Categories
Development Marketing PHP Security Technical

Automatically determining PageRank, or, unsigned integers in PHP

Market Ruler, LLC develops software for web marketers – and as such, I’m always on the lookout for new technologies to make life easier on the PPC and SEO crowd.

I recently took the SEOMoz toolset for a spin, and in one of their tests, I saw that they automatically checked the Google PageRank of a site. Since I’m the type who likes to see how this is done … ahem, automatically, I dug into their system to see what they were doing.

All I could find was the URL used, which contained a request to Google, with some additional parameters in the URL, one of which was, ch which was set to a really big number.

This is a checksum, and varies based on which URL you are checking. Google implemented this to prevent automated queries, however, they release their code out into the wild (their toolbar, for example) and so some enterprising engineer reverse engineered it, and their “security” is now worthless.

I found, shortly thereafter, this Perl Module to check PageRank which outlines how it’s done.

Since our PPC Tracking Software is written in PHP, I thought I would quickly port the module to PHP. Problem is, it was kind of a nightmare.

As a fair warning, severe geek talk is approaching rapidly.

As well, I should mention that this type of code is technically against Google’s Terms of Service. That is, they request no automated queries as part of their terms of service. Don’t say you haven’t been warned. Rumors of Google banning IP addresses, or user agents who use Web Position Gold, are very much true.

I’m debating on how to use this without making it “automated” – does that mean that a human being has to initiate the action? If that’s all, it may be possible to do without violating their terms.

Anyway, this long digression gets into the specific problem I had. (Here comes the geek talk …) The checksum algorithm works, roughly, as follows:

  • Checksum the actual URL
    • Convert the string into ASCII codes: A = 65, Z = 90, etc.
    • Convert the first 12 characters into 3 unsigned integers, and add each to a “magic” number which accumulates
    • Run the “mix” step which shifts bits around in each integer and combines them with the other integers
    • Complete on the next 12 characters until you run out of characters
  • You’ll get back a big number.
  • Then take this big number, and subtract multiples of nine from it 20 times (0, 9, 18, etc.)
  • Convert these big numbers into 4 characters each, and combine them into an 80 character string
  • Run the checksum (above) on the new string
  • Prepend the number “6” to the final number (denoting the version number, probably) and you are ready to go!

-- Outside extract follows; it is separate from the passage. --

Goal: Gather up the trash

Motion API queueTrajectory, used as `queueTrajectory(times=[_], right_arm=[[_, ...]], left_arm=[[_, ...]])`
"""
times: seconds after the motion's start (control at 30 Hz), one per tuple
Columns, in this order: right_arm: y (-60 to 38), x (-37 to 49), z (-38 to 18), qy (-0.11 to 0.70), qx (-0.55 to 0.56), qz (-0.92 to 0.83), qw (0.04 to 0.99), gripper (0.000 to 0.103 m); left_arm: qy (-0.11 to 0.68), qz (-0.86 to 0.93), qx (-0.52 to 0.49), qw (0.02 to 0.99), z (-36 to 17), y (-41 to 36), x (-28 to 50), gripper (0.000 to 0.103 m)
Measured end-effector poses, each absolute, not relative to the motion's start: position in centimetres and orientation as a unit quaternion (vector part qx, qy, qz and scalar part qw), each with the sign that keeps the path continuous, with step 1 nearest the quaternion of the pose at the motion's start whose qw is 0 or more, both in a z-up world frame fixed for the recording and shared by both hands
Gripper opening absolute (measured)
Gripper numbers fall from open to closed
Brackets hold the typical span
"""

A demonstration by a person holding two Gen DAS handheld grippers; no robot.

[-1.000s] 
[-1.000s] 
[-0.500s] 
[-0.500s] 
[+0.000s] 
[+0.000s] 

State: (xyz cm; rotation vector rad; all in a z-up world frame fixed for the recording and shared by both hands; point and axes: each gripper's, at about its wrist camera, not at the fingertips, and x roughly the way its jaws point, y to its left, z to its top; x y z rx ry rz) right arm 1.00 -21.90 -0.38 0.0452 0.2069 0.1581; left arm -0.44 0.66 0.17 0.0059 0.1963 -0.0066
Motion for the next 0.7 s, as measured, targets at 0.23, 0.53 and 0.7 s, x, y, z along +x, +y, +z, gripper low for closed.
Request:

The details can be easily found in the Perl module above. And yet, I still haven’t divulged my problem: PHP is terrible at handling unsigned integers properly.

That is, PHP is typeless, meaning it does it’s best to convert types to the most appropriate context depending on what you’re doing. This is usually great, except when it’s not.

That is, in this case, when you do: 51234231 << 13, the final number is greater than 2147483647 (the maximum value for a signed integer) and so it gets converted to a double.

The problem is that when doing various bit-wise manipulations (as this algorithm does), PHP just pukes left and right. Depending on the sign, and the number of bits you’re manipulating, it converts from integer to double seemingly randomly.

The solution for this, if you ever encounter it, is to avoid using integers at all.

I defined a class called “ulong” which has methods bit_and, bit_or, bit_xor, etc. which allows me to simulate the unsigned long properties without the automatic conversion problems of PHP. The crux is that I break the long into two “short” parts: 16 bits each. Then I map all of the operations correctly onto them.

There may be an easier way, but after getting more an more frustrated by having to convert to integer and back to double and using fmod instead of bitwise ands, and having PHP come up with seemingly random results.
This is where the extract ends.